The Biggest Loser trainers looked aghast when an emaciated Rachel Frederickson took the stage in this season’s finale. The winner of the show had lost a record 60 percent of her body weight (155 pounds), putting her BMI below a level that doctors consider healthy. Now, in a new interview with People magazine, Frederickson concedes she may have taken her training regimen too far.
“Maybe I was a little too enthusiastic in my training to get to the finale,” she says in the interview published Wednesday. Frederickson is now 5’4″ and 105 pounds (down from 260), putting her BMI at 18.0. Doctors consider below 18.5 BMI to be underweight, and the fashion industry in places like Israel and Madrid forbid models with a BMI under 18.5 from walking the runway.
Frederickson told People that for three months before the show’s finale, she worked out for six hours every day and stuck to a 1,600 calories-per-day diet.

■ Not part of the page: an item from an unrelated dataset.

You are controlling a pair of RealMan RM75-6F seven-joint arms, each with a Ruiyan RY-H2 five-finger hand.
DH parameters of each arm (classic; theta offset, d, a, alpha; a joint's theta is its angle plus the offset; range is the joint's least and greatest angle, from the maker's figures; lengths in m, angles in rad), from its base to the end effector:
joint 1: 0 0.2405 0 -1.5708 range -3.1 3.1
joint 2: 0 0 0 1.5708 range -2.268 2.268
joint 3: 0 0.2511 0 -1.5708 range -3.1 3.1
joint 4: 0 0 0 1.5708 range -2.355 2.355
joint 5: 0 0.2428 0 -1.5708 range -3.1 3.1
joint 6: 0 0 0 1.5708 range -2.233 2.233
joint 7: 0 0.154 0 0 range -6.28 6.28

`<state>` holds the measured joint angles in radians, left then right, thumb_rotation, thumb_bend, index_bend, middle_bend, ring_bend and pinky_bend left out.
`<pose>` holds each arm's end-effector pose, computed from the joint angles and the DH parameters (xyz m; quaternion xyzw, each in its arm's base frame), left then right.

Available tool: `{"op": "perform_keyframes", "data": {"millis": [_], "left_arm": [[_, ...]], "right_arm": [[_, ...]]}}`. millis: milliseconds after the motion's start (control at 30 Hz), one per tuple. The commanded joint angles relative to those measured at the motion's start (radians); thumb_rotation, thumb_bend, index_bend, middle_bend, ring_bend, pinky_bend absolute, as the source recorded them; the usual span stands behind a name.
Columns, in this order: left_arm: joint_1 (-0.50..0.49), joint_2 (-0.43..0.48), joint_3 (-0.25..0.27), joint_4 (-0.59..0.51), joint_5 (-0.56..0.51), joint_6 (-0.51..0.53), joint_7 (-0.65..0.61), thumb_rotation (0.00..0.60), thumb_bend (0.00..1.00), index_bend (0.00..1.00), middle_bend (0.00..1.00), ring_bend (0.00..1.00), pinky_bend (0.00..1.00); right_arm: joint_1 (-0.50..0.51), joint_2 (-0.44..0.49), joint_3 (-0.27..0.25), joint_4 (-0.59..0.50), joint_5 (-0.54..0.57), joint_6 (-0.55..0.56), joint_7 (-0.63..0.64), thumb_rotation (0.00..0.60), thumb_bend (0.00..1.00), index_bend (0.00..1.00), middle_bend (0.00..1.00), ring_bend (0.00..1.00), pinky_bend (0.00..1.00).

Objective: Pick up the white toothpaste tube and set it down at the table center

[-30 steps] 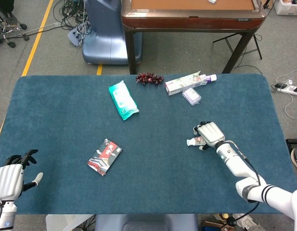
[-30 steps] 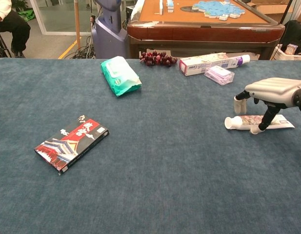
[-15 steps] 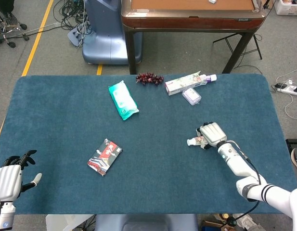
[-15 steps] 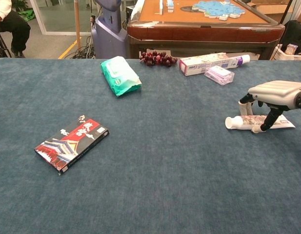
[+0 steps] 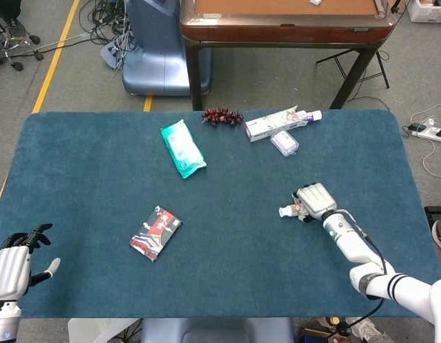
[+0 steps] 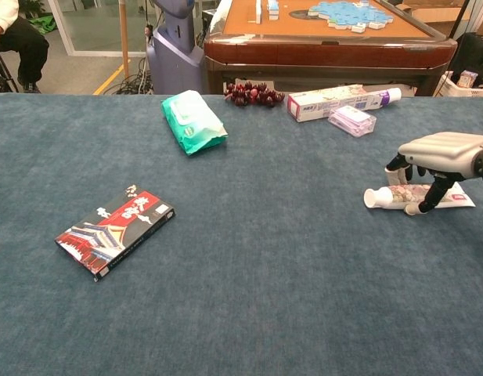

When Frederickson revealed her new figure in the final episode of this season, fans took to social media to complain that the show had pushed her too far. Frederickson didn’t look healthy but dangerously skinny, they said. Twitter and health blogs speculated that Frederickson had likely developed an eating disorder in trying to win the $250,000 prize money. It wouldn’t be the first time: Kai Hibbard, who was a finalist on the show’s third season, told Jezebel that competing on the show had given her an eating disorder.
But when People asked Frederickson if she had an eating disorder, she just said, “I am very, very healthy.”
The show’s producers are backing up up Frederickson. “Rachel passed all the required medical tests ensuring she was healthy,” said Dave Broome, the show’s executive producer. The production team closely monitors contestants throughout their time on the show to ensure that they don’t go to extreme measures to win, Broome said.
Still, Frederickson’s trainer Dolvett Quince said he was “shocked” when he saw her on stage. “The first thing that went through my mind was, ‘That’s just too much,'” he said.